Macaron

In honor of National Cookie Month, we are busting the macaron/macaroon confusion. Contrary to popular belief, they are not the same thing. Let’s break it down:

Macarons [mah-kah-ROHN]: A French confection, often brightly colored, consisting of two light sandwich disks made from a batter of egg whites, sugar and almond flour surrounding a sweet, sometimes chewy, filling.

The macaron, or as they are sometimes called, French macaroons (to make it that much more confusing), are a meringue-based cookie with a crunchy exterior and nougat-like chewy interior made of buttercream, ganache or fruit curd.

This sweet, trendy pastry, which used to refer only to the unfilled biscuits, only took on its modern appearance at the beginning of the 20th century when Louis Ernest Ladurée, of the famous Ladurée pastry shop founded in Paris, put the two cookies together with a chocolate ganache filling. Thus, this contemporary cookie, the baby of the bourgeoisie, was born. 
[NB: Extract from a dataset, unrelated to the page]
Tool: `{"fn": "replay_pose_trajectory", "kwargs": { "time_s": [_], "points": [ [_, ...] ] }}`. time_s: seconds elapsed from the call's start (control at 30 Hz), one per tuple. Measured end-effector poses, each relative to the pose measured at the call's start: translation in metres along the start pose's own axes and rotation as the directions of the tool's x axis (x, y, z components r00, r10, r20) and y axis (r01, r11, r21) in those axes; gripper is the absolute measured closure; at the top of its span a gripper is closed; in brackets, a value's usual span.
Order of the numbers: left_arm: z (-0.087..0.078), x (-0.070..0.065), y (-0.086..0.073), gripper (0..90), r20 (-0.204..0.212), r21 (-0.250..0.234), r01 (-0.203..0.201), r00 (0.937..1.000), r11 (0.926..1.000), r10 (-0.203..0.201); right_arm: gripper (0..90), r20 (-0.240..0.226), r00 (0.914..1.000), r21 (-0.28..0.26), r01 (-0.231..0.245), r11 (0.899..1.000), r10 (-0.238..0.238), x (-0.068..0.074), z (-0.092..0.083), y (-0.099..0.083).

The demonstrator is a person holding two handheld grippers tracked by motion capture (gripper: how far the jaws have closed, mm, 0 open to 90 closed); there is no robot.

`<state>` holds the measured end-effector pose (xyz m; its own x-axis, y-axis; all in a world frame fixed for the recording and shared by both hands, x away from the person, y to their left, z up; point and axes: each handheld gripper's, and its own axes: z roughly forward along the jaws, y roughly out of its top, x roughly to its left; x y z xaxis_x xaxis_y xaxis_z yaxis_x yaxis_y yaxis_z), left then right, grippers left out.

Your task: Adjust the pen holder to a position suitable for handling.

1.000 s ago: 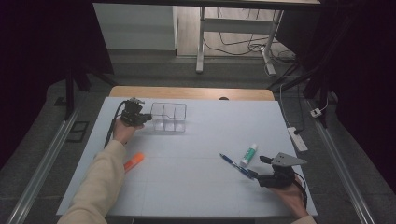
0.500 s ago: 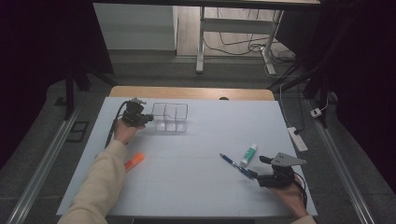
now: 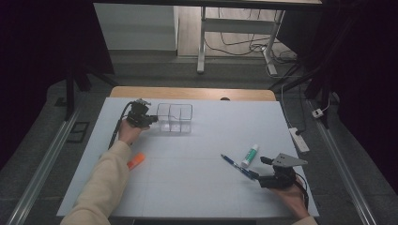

Making these delicate biscuits requires a certain chef’s finesse. Attaining the perfect texture is difficult to master, as it depends on the perfect execution of “macaronage,” folding the dry ingredients into the fluffy, fragile egg whites. The perfect crunch of the domed cookie and its characteristic crinkled ruffle (called a foot) can also be ruined if every step is not executed with absolute precision. 

For macarons, skip the headache and head to Olivia Macaron in Washington, D.C. Right now they have seasonal Pumpkin Spice, Nutella and Fig Balsamic macarons, along with other classic mouthwatering flavors. 

Macaroons [ma-kah-ROON]: A dense drop cookie made of egg white, sugar, and coconut or almond paste.

Macaroons have their origins in Italy, where these cookies originally were made with almond paste. Eventually, some bakers broke from tradition, swapping shredded coconut for the almond paste or using ground almonds, finely ground into flour. The sweet, thick coconut cookie caught fire with the Jewish community and often is served during Passover because it contains no flour.

Though their names differ by just a letter, the two treats are quite different in terms of creation. With only three to five ingredients and some simple mixing, sweet, moist macaroon puffs can come together perfectly in no time. Achieving the chewy soft inside and the golden crisp outside is a simple matter; these pillowy cookies take only about 10 to 15 minutes to prepare.

Although they aren’t as colorful as the vibrant macaron, you can dip macaroons in chocolate, add ingredients to their simple batter or fill them with cream for more variety.

Want to see just how simple they really are? We went ahead and made them for you. Watch to see how we recreated these deliciously sweet and chewy Coconut Macaroons, with a recipe courtesy of the Food Network. 

For a recipe that is just as easy as the traditional but gives added zest and flavor, try the Food Network’s Coconut-Cranberry Macaroons shaped into pyramids for an artsy architectural twist. 

A more decadent variation adds chocolate and macadamia nuts in Alton Brown’s Paradise Macaroons, which aren’t called paradise for nothing.

Whether you buy them or make them, and no matter which you claim as your favorite, never confuse a macaron or a macaroon again!